Re: [PATCH 1/2] ipc semaphores: reduce ipc_lock contention in semtimedop

From: Manfred Spraul <manfred@colorfullife.com>
To: Chris Mason <chris.mason@oracle.com>
Cc: zach.brown@oracle.com, jens.axboe@oracle.com,
	linux-kernel@vger.kernel.org, Nick Piggin <npiggin@suse.de>
Subject: Re: [PATCH 1/2] ipc semaphores: reduce ipc_lock contention in semtimedop
Date: Fri, 16 Apr 2010 13:26:15 +0200	[thread overview]
Message-ID: <4BC84957.9080608@colorfullife.com> (raw)
In-Reply-To: <1271098163-3663-2-git-send-email-chris.mason@oracle.com>

[-- Attachment #1: Type: text/plain, Size: 2764 bytes --]

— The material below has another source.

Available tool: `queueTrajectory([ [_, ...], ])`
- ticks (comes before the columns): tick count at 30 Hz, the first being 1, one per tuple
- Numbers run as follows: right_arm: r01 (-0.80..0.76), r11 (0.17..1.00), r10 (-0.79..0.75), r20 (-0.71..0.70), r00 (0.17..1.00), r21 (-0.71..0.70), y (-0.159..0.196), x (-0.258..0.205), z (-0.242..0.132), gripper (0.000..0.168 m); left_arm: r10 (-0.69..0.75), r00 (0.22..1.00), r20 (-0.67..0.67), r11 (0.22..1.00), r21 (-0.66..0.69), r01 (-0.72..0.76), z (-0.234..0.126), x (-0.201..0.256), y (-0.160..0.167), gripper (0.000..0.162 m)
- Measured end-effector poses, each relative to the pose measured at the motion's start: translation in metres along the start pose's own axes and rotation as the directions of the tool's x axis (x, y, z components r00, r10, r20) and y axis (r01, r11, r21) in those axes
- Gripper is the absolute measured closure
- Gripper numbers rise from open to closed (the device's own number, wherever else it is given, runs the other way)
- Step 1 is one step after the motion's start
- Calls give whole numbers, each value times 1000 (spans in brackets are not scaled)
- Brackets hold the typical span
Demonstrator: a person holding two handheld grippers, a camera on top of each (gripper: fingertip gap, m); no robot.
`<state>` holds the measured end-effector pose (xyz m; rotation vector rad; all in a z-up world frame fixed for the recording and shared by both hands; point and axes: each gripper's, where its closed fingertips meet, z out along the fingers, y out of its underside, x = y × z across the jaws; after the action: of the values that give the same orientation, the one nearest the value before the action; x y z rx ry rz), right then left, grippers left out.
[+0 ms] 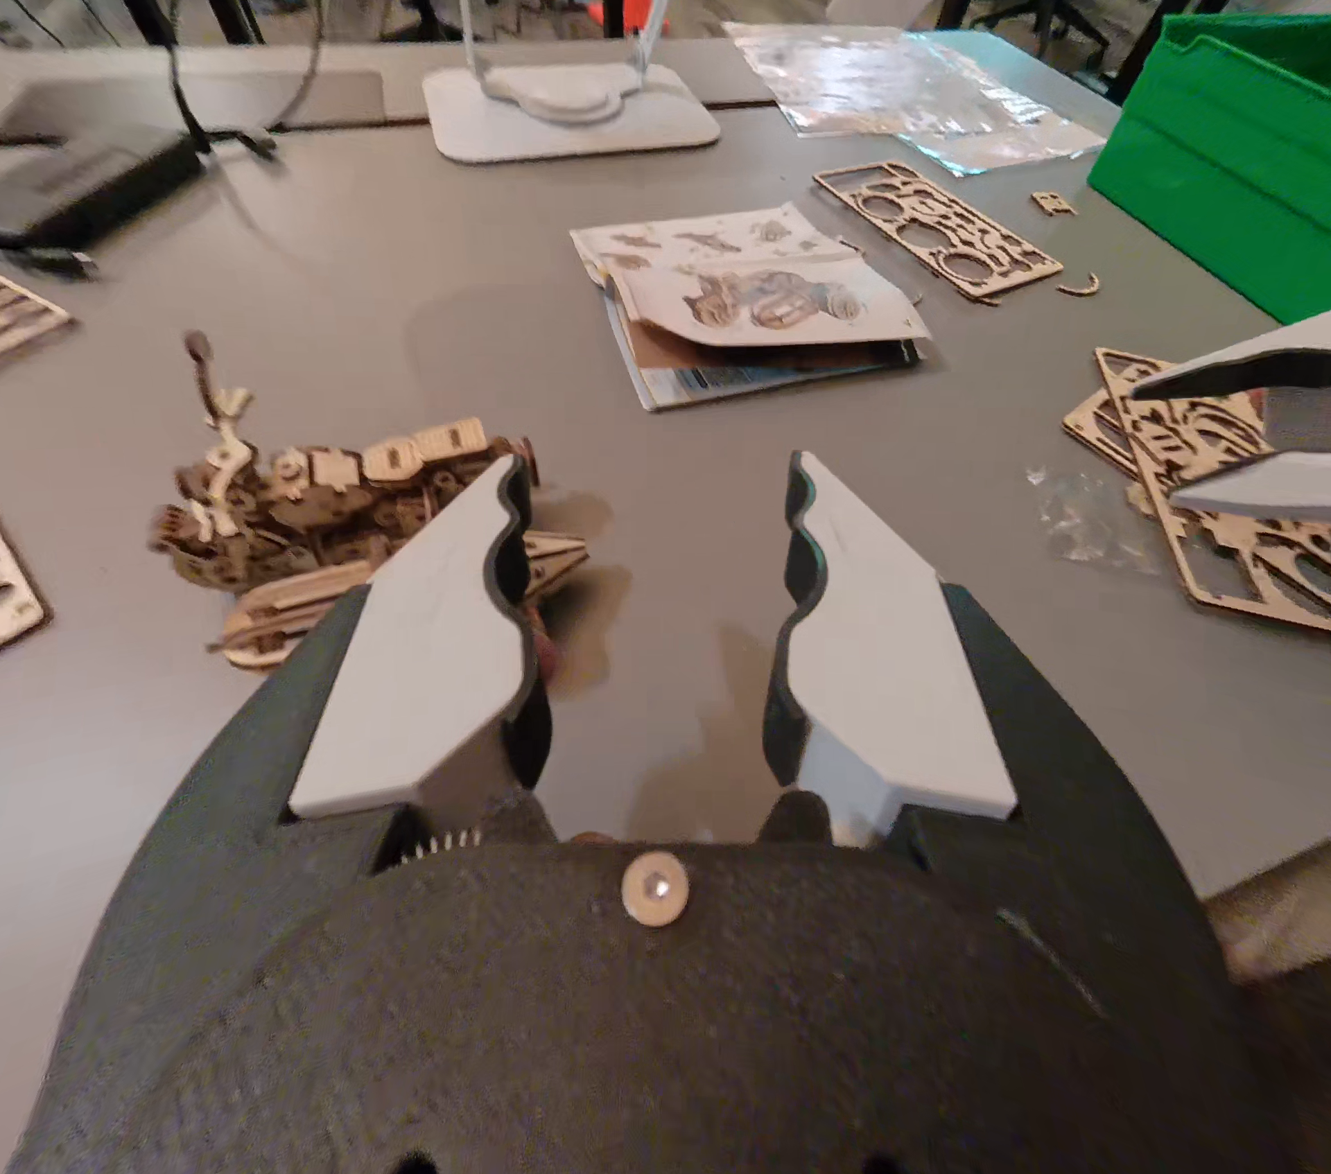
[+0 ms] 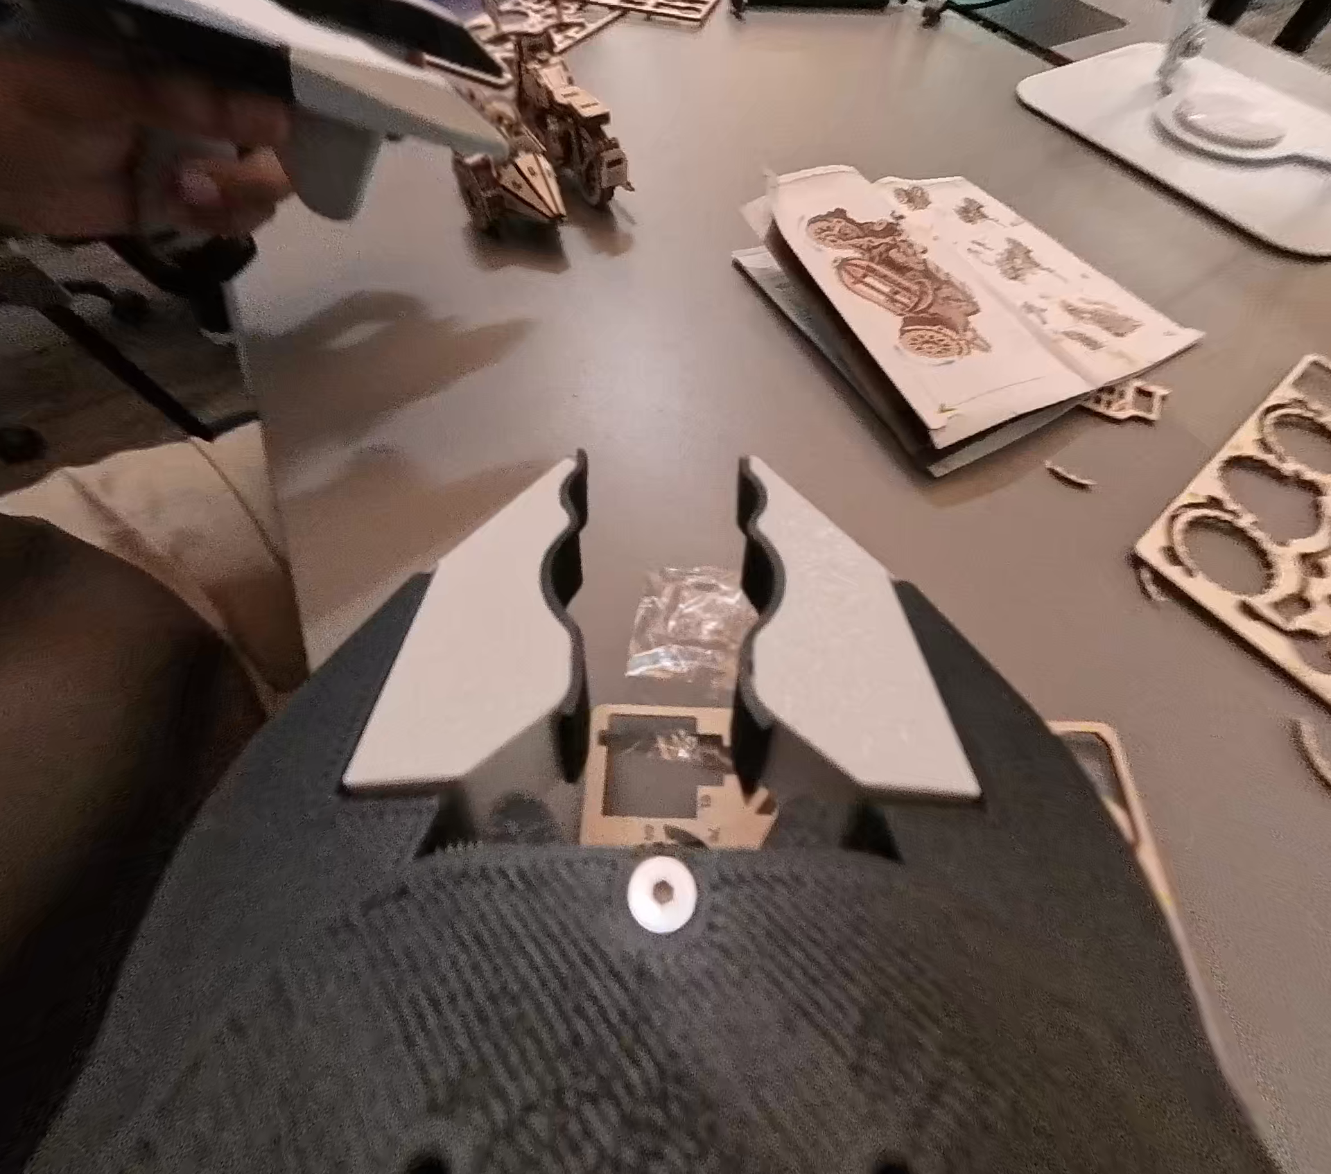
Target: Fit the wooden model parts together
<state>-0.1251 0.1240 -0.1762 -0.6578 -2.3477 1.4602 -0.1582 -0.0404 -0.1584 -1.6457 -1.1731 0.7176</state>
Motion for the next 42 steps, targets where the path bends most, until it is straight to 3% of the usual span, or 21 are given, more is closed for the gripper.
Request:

On 04/12/2010 08:49 PM, Chris Mason wrote:
> I have a microbenchmark to test how quickly we can post and wait in
> bulk.  With this change, semtimedop is able do to more than twice
> as much work in the same run.  On a large numa machine, it brings
> the IPC lock system time (reported by perf) down from 85% to 15%.
>
>    
Looking at the current code:
- update_queue() can be O(N^2) if only some of the waiting tasks are 
woken up.
Actually: all non-woken up tasks are rescanned after a task that can be 
woken up is found.

- Your test app tests the best case for the current code:
You wake up the tasks in the same order as the called semop().
If you invert the order (i.e.: worklist_add() adds to head instead of 
tail), I would expect an even worse performance of the current code.

The O(N^2) is simple to fix, I've attached a patch.
For your micro-benchmark, the patch does not change much: you wake-up 
in-order, thus the current code does not misbehave.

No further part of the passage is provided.